Okay, on to PennyTalk here's the link:
My coworker told me about this service which is much like a calling card without the pain of having to go out and buy them. You join online, can top up the funds with your credit card and call from any phone anywhere for one cent per minute. Works great, I gave it a try calling a few folks. 

The life partner and I are looking forward to heading out to Cuba for two weeks of R&R and he wrote to tell me that he was cutting back on the hot water in the shower and sitting with the toilet seat up to acclimatize himself. This, because we travel off grid when we're there. 

I've been thinking lately why the Inuit population remind me in many ways (climate not certainly one of them) of Cubans. There are of course the obvious reasons:

the foreign accent - even though they don't sound similar
they are both used to being looked after by 'the state'
there aren't many vehicles so they walk everywhere
the kids drink from bottles well into school age
a housing shortage means large numbers of inhabitants per house
generations live together and there are few long term care homes
they for the most part trust the nurse and the health centre

I had an interesting conversation with a mother asking me about feeding her nine month old baby (a twin who has had some major health issues) vienna sausages from the can. She tells me that she's checked and there aren't any ingredients that he's allergic to. I suggest (after I recover my power of speech) that they are too fatty for a baby, so she asks about sardines. Without even considering whether they're in mustard sauce I agree they would be a better choice. As Nellie points out - if she's asking about it, they're likely already feeding him the sausages anyway. 

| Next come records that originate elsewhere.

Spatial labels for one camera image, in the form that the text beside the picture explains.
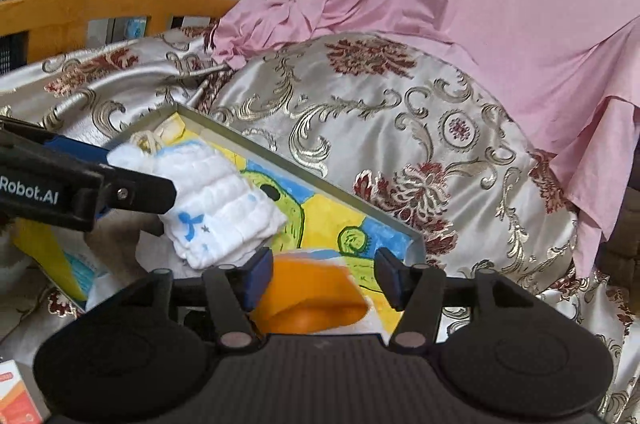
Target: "blue bow print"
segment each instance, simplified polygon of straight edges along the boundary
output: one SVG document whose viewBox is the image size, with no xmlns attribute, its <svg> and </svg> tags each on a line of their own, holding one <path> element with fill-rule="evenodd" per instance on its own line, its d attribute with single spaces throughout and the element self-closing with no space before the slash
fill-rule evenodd
<svg viewBox="0 0 640 424">
<path fill-rule="evenodd" d="M 204 220 L 204 214 L 200 214 L 194 218 L 191 218 L 189 213 L 185 213 L 184 211 L 178 214 L 178 220 L 180 220 L 185 226 L 189 227 L 189 231 L 185 234 L 184 239 L 187 242 L 193 240 L 193 237 L 196 235 L 196 224 L 201 224 Z"/>
</svg>

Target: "wooden headboard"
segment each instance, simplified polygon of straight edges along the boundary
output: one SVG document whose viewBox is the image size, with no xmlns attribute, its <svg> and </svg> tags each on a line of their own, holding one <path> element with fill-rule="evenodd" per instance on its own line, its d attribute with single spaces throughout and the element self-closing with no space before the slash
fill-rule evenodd
<svg viewBox="0 0 640 424">
<path fill-rule="evenodd" d="M 91 20 L 146 16 L 145 36 L 169 28 L 173 16 L 219 18 L 238 0 L 4 0 L 0 36 L 28 32 L 27 62 L 84 48 Z"/>
</svg>

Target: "folded white towel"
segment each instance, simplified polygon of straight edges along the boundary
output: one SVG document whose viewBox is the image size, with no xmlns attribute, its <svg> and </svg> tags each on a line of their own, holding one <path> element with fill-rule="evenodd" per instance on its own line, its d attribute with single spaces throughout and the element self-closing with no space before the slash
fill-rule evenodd
<svg viewBox="0 0 640 424">
<path fill-rule="evenodd" d="M 190 267 L 241 264 L 287 218 L 222 153 L 190 140 L 147 154 L 134 144 L 111 151 L 109 164 L 173 181 L 174 206 L 160 216 L 176 254 Z"/>
</svg>

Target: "pink cloth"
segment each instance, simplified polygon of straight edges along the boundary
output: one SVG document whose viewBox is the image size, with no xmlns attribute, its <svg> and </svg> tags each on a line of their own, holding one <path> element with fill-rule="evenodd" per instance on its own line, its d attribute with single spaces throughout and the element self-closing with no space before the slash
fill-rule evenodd
<svg viewBox="0 0 640 424">
<path fill-rule="evenodd" d="M 615 223 L 637 138 L 640 0 L 241 0 L 222 20 L 217 61 L 328 33 L 400 36 L 487 87 L 584 213 L 574 255 L 593 266 Z"/>
</svg>

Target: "small carton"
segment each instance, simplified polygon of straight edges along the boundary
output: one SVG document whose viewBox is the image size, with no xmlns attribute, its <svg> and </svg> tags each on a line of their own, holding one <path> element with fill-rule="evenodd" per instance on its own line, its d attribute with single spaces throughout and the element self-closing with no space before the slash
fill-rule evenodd
<svg viewBox="0 0 640 424">
<path fill-rule="evenodd" d="M 0 362 L 0 424 L 40 424 L 47 413 L 31 371 L 14 360 Z"/>
</svg>

I also (as nurse on call) one day this week, got an unusual call from a local out in Yellowknife who had a sore throat, was staying at the Nova Court and wondered what to do. I suggested salt water gargles but he reminded me that he was staying at a hotel (as if there wouldn't be salt in the kitchen) and so I told him to go over to Stanton Territorial Hospital ER and be seen. "You think I should do that?" he says. "When are you coming back up here?" I ask and he replies "the day after tomorrow" so I say "I most certainly do think you should go and get that checked out before you come back". And to myself I say 'so I won't have to be giving you IV antibiotics at all hours. 

It is becoming more light every day and very quickly at that with it being light when I get up at 7:30 am and still light at 4:30 pm. The community is looking forward to spring and getting out on the land more as the temperatures will moderate some. My kamiks are supposed to be finished tomorrow and I have promised to store them in the freezer 'down south' so they will keep well. They will have lots of company with the arctic char and caribou I have bought. The action packer will be put to good use on the return trip. So, I will have six weeks of not working, two vacations and generally enjoying myself before I head back to Kugluktuk on April 22nd. This being semi-retired is something I can certainly get used to.